There are many possible variations for storing a signature or a
linked list of signatures. The signature may be stored along with
the content item in a file header (or footer) of the segment, or
otherwise be associated with the segment. In this case, the
signature is preferably recoverable as the file is transferred,
stored, transformed, etc. In another embodiment, a segment
signature is stored in a segment header (or footer). The segment
header may also be mathematically modified (e.g., encrypted with a
key, XORed with an ID, etc.) for additional security. The stored
content signature can be modified by the content in that segment,
or hash of content in that segment, so that it is not recoverable
if some or all of content is modified, respectively. The
mathematical modification helps to prevent tampering, and to allow
recovery of the signature in order to make a signature comparison.
Alternatively, the signatures may be stored in a database instead
of, or in addition to, being stored with the content item. The
database may be local, or may be remotely accessed through a
network such as a LAN, WAN, wireless network or internet. When
stored in a database, a signature may be linked or associated with
additional data. Additional data may include identifying
information for the content (e.g., author, title, label, serial
numbers, etc.), security information (e.g., copy control), data
specifying actions or behavior (e.g., providing a URL, licensing
information or rights, etc.), context information, metadata,
etc.
To illustrate one example, software executing on a user device
(e.g., a computer, PVR, MP3 player, radio, etc.) computes a content
signature for a content item (or segments within the content item)
that is received or reviewed. The software helps to facilitate
communication of the content signature (or signatures) to a
database, where it is used to identify the related content item. In
response, the database returns related information, or performs an
action related to the signature. Such an action may include linking
to another computer (e.g., a web site that returns information to
the user device), transferring security or licensing information,
verifying content and access, etc.
FIG. 2 is a flow diagram illustrating one possible method to
identify a content item from a stream of signatures (e.g., a linked
set of consecutive derived signatures for an audio signal). In step
32, Viterbi decoding (as discussed further below) is applied
according to the information supplied in the stream of signatures
to resolve the identify of the content item. The Viterbi decoding
efficiently matches the stream to the corresponding content item.

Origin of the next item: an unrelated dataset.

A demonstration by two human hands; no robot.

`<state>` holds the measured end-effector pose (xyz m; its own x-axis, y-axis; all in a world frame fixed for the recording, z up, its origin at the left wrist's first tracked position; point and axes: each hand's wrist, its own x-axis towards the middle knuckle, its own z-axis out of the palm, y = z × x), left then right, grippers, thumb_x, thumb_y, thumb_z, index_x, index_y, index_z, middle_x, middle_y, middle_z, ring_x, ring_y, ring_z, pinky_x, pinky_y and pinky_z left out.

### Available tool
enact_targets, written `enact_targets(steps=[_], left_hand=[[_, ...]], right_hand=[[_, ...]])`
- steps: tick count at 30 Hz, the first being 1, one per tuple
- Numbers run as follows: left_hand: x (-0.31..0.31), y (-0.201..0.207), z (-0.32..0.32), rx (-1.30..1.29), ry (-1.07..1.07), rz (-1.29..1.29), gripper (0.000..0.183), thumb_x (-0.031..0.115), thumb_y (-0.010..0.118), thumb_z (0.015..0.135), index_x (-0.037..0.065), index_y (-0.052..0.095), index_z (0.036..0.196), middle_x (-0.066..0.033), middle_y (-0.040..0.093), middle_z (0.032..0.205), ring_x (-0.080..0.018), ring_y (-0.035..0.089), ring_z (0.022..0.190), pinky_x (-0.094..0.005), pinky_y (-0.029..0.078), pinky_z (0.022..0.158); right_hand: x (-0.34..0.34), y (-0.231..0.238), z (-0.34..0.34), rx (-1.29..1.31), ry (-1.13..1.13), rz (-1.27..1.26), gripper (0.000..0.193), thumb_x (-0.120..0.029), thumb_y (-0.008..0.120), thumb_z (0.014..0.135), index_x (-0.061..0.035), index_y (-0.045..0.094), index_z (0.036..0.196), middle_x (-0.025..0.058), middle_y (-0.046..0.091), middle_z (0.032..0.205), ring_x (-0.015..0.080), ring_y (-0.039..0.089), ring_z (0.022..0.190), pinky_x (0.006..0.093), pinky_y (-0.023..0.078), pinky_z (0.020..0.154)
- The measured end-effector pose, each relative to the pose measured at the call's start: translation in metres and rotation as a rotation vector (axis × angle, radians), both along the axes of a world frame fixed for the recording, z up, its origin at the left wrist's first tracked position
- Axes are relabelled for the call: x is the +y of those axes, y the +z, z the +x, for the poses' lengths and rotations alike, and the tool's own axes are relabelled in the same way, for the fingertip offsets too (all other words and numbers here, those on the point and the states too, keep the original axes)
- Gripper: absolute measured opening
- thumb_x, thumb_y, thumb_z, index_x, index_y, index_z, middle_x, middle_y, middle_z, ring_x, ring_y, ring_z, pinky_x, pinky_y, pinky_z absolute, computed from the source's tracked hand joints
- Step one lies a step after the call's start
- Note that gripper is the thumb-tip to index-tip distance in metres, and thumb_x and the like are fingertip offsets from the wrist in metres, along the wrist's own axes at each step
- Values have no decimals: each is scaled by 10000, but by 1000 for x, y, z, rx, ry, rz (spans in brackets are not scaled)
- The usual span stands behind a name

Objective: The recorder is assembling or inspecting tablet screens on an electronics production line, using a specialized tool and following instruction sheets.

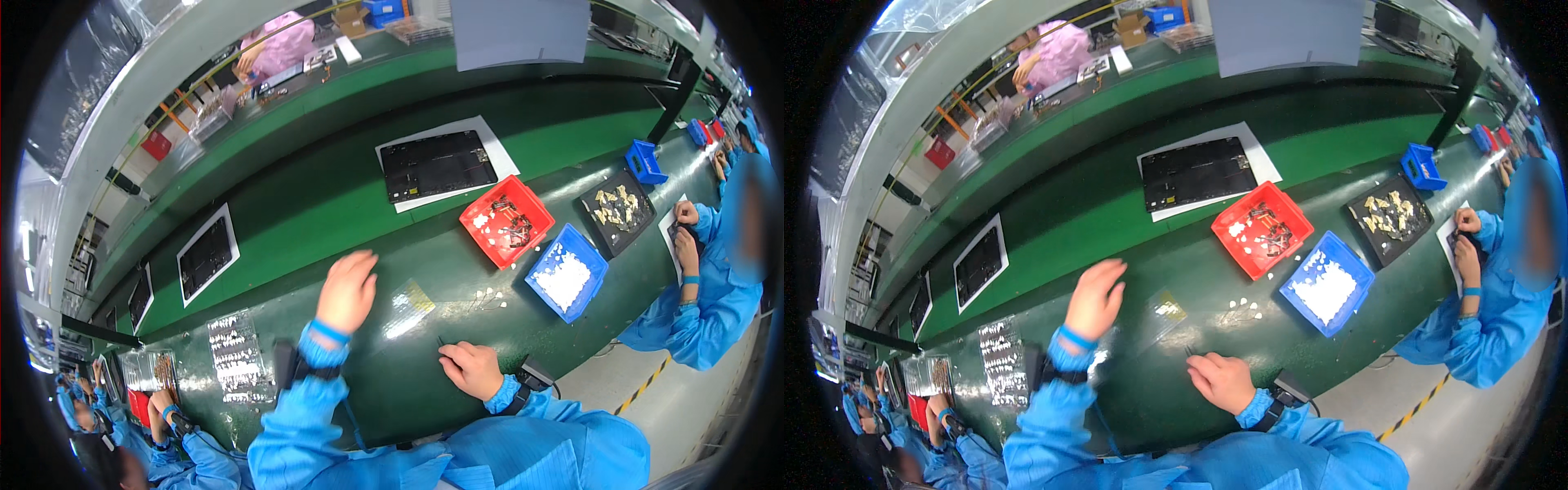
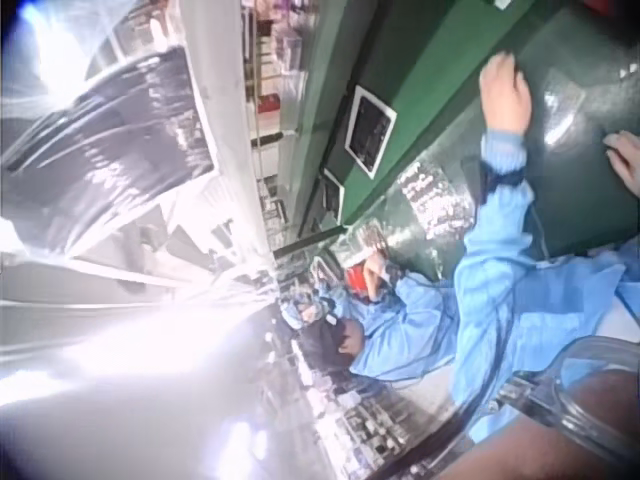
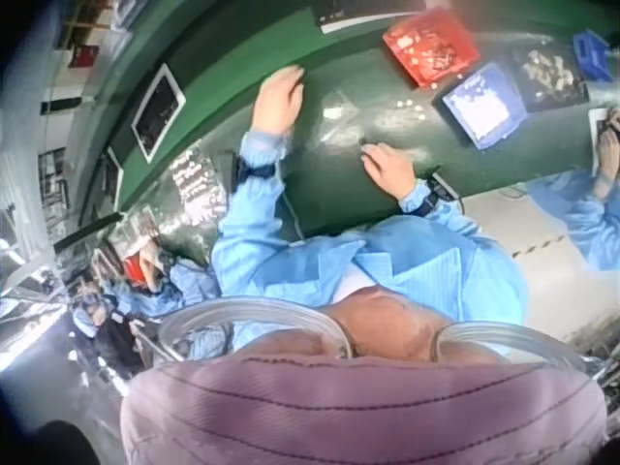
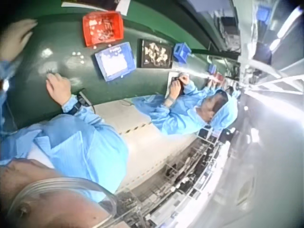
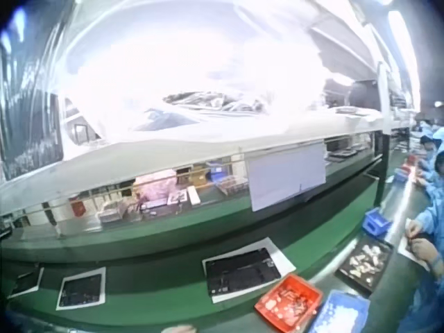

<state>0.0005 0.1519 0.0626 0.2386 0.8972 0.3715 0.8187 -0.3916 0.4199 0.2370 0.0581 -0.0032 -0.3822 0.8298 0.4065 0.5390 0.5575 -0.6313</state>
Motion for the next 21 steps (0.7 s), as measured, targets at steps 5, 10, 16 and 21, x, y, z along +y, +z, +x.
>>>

In this regard, the database can be thought of as a trellis
structure of linked signatures or signature sequences. A Viterbi
decoder can be used to match (e.g., corresponding to a minimum cost
finction) a stream with a corresponding signature in a database.
Upon identifying the content item, the associated behavior or other
information is indexed in the database (step 34). Preferably, the
associated behavior or information is returned to the source of the
signature stream (step 36).
FIGS. 3 and 4 are diagrams illustrating an embodiment in which a
plurality of content signatures is utilized to identify a content
item. As illustrated in FIG. 3, a content signature 42 is
calculated or determined (e.g., derived) from content item 40. The
signature 42 may be determined from a hash (e.g., a manipulation
which represents the content item 40 as an item having fewer bits),
a map of key perceptual features (magnitude peaks in a
frequency-based domain, edges, center of mass, etc.), a
mathematical representation, etc. The content 40 is manipulated 44,
e.g., compressed, transformed, D/A converted, etc., to produce
content' 46. A content signature 48 is determined from the
manipulated content' 46. Of course, additional signatures may be
determined from the content, each corresponding to a respective
manipulation. These additional signatures may be determined after
one manipulation from the original content 40, or the additional
signatures may be determined after sequential manipulations. For
example, content' 46 may be further manipulated, and a signature
may be determined based on the content resulting from that
manipulation. These signatures are then stored in a database. The
database may be local, or may be remotely accessed through a
network (LAN, WAN, wireless, internet, etc.). The signatures are
preferably linked or otherwise associated in the database to
facilitate database look-up as discussed below with respect to FIG.
4.
FIG. 4 is a flow diagram illustrating a method to determine an
identification of an unknown content item. In step 50, a signal set
(e.g., image block, video frame, or audio segment) is input into a
system, e.g., a general-purpose computer programmed to determine
signatures of content items. A list of signatures is determined in
step 52. Preferably, the signatures are determined in a
corresponding fashion as discussed above with respect to FIG. 3.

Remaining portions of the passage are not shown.